So #langchat tonight was crazy. We celebrated "Throwback Thursday" by using the old "free-for-all" format in which a topic is given at the beginning, but the conversation is not moderated. #langchat has grown significantly, and while I prefer the free-for-all format to the moderator Q - participant A format, it was clear tonight that there are just too many participants for a free-for-all to be successful.

As I was making dinner and trying to get my brain to un-clench from the stress of trying to keep up with the conversations, I realized why tonight's topic was truly the perfect topic to address in the old format.

You see, tonight we discussed interpersonal speaking assessment. And what is interpersonal speaking but spontaneous communication between two or more parties? It can get messy: we miss pieces of the conversation, we misinterpret other things, we don't express ourselves well, we are misinterpreted...oh yeah and sometimes we communicate successfully!

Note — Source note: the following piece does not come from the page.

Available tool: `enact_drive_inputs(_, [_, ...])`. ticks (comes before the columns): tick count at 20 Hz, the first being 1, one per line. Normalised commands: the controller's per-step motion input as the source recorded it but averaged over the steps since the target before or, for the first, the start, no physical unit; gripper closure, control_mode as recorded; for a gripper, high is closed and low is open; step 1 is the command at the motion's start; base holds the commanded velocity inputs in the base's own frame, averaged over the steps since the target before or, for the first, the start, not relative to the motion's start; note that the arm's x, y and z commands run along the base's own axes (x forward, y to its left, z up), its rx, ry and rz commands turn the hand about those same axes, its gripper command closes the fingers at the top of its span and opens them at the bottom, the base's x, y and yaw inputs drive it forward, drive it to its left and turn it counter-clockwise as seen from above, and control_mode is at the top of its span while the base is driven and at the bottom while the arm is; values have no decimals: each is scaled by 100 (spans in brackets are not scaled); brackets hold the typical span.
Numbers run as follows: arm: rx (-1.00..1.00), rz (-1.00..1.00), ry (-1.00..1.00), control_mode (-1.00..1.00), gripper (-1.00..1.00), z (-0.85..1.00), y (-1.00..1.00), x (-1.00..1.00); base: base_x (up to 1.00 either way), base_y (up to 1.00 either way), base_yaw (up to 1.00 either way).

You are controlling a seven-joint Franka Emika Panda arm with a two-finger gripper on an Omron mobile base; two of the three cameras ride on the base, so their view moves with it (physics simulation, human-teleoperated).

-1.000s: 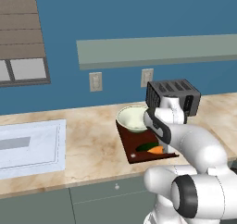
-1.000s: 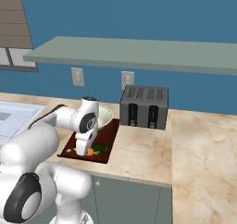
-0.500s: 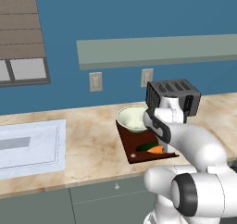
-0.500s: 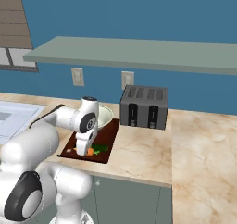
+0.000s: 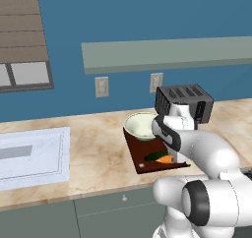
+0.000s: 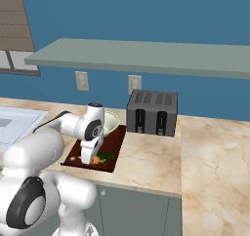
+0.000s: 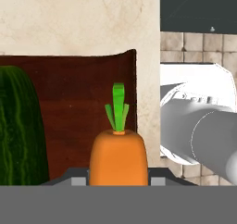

Story of tonight. The "new" #langchat format, where the moderators ask questions and the participants respond, is not interpersonal communication. At times it tends in that direction, but by and large it ends up being two ongoing presentations that happen to be related. What I loved about tonight is that I felt like for the first #langchat in a long time, the participants really had a conversation going! We were trying to work through the intricacies of interpersonal communication together, and it felt like collaboration; not presentation. The Q/A format tends to create an atmosphere of show and tell--which is great because the participants have so many great ideas--but it's not the same as what happened tonight.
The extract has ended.